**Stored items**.
+ + + + +

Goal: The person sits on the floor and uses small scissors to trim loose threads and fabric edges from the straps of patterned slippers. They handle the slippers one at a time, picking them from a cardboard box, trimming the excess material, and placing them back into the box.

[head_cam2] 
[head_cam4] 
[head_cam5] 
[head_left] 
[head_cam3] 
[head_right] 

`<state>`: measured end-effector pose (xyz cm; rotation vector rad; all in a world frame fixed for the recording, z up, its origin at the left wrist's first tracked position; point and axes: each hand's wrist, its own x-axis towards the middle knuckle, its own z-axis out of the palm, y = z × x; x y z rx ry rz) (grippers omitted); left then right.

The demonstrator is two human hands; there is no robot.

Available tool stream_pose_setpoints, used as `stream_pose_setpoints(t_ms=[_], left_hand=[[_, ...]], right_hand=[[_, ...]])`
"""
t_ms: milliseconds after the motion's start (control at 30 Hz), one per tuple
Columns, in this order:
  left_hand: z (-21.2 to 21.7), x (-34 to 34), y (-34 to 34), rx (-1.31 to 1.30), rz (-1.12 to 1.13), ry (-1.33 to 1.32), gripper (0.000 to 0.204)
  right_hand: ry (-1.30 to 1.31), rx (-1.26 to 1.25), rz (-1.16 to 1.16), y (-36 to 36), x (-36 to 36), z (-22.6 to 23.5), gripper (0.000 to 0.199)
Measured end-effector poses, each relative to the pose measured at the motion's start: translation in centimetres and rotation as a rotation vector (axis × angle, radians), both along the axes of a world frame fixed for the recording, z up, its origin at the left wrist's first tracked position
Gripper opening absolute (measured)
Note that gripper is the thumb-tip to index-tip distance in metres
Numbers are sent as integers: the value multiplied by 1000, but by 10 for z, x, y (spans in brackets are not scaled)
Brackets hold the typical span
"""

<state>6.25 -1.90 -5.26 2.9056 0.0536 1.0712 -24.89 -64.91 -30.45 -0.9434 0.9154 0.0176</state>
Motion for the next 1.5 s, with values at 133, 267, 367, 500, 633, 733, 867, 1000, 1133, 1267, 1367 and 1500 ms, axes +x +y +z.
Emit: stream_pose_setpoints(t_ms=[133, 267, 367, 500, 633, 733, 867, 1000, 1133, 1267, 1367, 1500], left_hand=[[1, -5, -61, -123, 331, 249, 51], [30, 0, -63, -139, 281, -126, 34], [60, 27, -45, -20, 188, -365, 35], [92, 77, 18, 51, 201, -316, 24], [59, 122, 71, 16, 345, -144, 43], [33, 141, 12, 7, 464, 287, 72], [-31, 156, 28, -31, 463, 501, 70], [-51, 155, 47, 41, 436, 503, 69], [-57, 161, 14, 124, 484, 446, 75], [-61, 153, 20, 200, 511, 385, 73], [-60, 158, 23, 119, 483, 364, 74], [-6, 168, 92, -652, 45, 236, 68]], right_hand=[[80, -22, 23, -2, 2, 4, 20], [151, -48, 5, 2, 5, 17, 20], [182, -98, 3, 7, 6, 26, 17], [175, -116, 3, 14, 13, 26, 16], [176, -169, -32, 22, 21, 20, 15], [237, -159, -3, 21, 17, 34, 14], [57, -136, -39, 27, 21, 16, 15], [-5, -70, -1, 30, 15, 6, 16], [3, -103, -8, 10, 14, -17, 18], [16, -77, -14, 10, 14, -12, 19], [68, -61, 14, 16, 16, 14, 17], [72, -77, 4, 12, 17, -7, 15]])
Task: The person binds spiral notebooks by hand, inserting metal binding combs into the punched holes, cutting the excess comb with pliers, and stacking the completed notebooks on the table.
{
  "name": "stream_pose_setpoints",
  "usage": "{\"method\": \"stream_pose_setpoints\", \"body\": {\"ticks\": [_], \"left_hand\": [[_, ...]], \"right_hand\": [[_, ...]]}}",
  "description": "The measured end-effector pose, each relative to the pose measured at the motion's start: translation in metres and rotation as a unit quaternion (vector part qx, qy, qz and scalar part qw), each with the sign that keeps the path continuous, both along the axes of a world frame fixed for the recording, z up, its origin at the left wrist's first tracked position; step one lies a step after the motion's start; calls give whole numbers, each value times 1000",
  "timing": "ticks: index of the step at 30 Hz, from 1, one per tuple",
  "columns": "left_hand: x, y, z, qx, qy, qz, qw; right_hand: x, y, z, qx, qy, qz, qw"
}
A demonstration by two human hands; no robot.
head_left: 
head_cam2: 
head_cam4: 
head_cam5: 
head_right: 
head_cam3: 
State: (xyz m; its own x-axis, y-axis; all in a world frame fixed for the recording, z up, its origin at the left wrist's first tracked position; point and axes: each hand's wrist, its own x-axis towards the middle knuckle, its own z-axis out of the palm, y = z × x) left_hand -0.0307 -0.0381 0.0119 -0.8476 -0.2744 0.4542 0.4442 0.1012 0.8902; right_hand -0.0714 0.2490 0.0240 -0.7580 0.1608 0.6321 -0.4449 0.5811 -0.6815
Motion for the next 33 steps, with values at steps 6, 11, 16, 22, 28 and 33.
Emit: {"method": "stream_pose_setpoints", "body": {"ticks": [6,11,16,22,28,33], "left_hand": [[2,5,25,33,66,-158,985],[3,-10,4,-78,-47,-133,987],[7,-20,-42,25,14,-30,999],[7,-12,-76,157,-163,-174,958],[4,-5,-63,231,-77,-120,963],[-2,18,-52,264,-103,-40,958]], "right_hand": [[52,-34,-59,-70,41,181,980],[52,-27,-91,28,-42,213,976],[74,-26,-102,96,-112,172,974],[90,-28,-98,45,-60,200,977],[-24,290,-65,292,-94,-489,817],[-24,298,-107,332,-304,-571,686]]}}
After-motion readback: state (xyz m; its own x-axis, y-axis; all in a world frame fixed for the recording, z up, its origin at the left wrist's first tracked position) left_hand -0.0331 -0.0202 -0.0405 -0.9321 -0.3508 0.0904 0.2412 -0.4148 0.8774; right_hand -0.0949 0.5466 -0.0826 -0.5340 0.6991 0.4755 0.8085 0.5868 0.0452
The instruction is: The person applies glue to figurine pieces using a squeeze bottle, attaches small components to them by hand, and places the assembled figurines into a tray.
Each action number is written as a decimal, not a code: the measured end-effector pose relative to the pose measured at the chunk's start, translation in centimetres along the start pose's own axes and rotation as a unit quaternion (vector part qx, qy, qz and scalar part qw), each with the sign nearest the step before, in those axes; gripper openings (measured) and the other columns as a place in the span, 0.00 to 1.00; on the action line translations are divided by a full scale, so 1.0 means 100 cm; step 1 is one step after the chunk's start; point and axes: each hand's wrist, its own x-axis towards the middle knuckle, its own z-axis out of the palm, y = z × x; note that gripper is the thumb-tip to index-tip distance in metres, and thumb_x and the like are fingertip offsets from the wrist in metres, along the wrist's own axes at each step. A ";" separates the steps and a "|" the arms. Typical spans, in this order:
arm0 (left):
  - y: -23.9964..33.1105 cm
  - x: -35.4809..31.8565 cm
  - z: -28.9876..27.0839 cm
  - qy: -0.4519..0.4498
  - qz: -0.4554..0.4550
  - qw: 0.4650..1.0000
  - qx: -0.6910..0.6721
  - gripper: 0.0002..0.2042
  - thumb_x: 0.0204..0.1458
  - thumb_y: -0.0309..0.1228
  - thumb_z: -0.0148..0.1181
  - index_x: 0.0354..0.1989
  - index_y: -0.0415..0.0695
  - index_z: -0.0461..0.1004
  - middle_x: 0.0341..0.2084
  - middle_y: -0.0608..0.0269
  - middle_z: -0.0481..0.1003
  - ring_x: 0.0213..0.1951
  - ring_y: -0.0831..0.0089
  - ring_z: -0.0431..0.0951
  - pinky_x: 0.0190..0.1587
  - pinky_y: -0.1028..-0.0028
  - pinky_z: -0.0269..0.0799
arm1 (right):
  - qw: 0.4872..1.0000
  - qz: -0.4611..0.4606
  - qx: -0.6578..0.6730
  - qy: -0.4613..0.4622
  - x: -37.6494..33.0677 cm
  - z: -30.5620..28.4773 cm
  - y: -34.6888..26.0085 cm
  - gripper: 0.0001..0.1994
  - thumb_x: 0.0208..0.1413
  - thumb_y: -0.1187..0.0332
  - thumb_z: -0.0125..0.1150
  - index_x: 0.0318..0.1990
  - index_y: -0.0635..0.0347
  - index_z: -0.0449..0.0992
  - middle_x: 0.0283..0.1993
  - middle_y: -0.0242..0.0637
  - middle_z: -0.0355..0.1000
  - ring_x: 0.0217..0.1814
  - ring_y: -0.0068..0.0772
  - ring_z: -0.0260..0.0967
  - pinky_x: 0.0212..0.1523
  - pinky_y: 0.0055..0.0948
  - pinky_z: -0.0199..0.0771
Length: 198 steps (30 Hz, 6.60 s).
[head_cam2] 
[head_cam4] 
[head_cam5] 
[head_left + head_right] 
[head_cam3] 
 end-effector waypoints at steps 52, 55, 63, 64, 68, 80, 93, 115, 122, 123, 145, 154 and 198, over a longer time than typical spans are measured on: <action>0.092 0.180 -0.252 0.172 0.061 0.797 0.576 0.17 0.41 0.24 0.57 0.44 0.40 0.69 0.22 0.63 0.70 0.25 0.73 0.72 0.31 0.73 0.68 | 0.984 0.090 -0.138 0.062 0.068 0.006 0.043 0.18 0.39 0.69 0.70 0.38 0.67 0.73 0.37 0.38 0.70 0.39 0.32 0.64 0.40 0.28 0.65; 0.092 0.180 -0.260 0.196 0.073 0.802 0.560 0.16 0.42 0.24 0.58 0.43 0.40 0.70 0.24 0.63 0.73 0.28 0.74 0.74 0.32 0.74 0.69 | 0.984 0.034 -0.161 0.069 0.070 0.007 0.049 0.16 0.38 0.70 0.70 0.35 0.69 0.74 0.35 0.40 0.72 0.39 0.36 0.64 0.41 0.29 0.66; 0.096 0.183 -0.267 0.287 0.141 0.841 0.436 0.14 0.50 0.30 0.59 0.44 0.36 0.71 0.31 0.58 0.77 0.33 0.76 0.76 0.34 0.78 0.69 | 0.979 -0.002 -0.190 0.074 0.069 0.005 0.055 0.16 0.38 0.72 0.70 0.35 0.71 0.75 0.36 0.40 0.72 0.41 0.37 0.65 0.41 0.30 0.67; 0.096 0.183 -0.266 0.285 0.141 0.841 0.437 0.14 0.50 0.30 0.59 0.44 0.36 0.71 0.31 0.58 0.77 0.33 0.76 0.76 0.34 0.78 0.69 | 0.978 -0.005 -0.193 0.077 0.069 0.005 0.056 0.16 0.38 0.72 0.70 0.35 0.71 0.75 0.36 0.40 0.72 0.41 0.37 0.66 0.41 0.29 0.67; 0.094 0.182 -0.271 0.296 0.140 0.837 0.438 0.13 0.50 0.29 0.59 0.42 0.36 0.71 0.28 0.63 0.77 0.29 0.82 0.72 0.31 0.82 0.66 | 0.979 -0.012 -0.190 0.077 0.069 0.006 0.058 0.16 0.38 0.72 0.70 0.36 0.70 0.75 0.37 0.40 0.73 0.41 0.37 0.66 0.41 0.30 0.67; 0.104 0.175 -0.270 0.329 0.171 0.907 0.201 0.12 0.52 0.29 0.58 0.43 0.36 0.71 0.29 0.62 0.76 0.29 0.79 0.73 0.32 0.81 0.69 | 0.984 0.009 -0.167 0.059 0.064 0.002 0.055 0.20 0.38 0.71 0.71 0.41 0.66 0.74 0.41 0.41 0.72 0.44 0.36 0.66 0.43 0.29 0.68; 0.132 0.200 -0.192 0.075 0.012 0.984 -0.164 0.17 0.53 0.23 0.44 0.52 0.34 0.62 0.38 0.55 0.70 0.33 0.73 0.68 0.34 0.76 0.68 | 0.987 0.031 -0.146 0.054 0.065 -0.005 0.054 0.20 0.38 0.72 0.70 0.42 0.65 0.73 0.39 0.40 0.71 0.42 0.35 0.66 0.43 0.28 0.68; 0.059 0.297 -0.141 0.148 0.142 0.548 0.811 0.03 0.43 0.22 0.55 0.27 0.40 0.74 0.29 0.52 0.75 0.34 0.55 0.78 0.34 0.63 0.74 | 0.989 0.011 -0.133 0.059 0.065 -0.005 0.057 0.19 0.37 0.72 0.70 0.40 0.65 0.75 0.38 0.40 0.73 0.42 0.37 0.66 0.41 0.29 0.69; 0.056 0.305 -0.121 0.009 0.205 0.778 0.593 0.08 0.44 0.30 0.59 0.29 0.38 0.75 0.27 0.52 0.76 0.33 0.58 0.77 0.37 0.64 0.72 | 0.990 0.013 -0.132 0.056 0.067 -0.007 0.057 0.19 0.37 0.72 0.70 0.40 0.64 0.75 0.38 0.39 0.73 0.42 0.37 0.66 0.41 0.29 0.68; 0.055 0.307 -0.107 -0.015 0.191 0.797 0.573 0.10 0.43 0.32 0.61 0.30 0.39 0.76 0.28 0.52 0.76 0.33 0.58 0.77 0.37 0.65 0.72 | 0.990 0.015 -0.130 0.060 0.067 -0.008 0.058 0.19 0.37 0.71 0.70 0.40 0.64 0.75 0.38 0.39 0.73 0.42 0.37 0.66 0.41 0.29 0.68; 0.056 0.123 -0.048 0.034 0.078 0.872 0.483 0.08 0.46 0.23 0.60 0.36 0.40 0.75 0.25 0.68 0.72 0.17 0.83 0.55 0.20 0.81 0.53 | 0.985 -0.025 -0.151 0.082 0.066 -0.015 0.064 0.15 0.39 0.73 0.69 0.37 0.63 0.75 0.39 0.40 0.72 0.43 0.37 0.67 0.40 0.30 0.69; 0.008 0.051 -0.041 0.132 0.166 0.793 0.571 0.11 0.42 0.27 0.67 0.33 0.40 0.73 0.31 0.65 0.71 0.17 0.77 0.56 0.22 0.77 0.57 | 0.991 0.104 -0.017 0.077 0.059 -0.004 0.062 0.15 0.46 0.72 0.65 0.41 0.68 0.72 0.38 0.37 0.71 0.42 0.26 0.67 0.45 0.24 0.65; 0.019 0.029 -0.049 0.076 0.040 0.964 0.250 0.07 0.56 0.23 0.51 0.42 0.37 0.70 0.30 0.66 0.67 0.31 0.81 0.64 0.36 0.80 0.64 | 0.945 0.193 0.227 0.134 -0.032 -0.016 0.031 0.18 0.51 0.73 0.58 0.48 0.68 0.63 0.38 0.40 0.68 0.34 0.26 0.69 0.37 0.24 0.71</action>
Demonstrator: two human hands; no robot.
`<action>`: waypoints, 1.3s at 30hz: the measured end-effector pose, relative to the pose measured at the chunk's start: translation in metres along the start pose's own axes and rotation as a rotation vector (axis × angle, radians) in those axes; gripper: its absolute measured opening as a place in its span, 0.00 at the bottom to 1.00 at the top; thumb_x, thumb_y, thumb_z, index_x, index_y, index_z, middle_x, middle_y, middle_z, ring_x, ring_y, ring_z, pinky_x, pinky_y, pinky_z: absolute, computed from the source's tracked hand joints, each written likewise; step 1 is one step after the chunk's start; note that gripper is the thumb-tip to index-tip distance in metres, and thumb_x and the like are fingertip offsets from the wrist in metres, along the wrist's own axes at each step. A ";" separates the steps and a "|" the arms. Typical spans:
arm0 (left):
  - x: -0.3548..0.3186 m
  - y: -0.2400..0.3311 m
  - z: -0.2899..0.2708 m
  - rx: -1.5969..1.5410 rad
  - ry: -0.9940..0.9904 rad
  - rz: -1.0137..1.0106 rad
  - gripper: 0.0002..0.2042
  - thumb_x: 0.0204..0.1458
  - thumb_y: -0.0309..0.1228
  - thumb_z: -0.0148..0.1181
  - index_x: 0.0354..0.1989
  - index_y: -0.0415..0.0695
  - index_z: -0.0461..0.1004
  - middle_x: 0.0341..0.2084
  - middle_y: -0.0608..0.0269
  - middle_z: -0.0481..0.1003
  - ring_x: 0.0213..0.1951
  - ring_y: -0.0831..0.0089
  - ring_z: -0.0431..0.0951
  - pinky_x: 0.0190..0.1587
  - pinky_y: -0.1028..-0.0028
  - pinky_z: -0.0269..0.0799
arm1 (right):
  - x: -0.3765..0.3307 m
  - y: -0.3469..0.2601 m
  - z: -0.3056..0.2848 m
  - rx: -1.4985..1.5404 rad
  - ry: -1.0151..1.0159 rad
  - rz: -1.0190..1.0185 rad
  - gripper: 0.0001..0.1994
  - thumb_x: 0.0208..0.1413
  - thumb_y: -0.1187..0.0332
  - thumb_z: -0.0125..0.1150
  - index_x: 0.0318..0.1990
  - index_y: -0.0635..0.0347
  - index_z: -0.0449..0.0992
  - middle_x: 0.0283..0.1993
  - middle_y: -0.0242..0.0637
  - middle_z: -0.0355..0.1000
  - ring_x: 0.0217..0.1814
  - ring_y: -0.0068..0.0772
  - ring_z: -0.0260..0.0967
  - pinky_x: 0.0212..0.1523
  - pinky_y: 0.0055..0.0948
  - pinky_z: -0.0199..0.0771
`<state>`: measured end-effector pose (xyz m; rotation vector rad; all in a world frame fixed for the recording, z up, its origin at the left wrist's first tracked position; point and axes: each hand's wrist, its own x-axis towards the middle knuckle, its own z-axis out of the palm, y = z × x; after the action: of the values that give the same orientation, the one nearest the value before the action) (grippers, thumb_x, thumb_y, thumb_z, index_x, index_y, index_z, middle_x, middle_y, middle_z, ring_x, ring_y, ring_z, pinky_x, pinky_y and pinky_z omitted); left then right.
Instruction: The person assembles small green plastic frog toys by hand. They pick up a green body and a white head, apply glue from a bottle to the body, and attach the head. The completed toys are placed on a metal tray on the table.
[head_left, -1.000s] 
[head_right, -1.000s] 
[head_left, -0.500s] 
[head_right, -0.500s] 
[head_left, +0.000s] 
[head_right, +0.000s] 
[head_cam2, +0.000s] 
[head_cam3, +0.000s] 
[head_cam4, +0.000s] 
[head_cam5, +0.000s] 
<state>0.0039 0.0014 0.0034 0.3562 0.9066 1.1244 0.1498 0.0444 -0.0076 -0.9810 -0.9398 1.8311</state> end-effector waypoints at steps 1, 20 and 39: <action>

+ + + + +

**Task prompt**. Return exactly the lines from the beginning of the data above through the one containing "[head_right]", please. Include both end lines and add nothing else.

**Answer space**.
Goal: The person sits on the floor and uses small scissors to trim loose threads and fabric edges from the straps of patterned slippers. They handle the slippers one at a time, picking them from a cardboard box, trimming the excess material, and placing them back into the box.

[head_cam2] 
[head_cam4] 
[head_cam5] 
[head_left] 
[head_cam3] 
[head_right] 

The response is now done.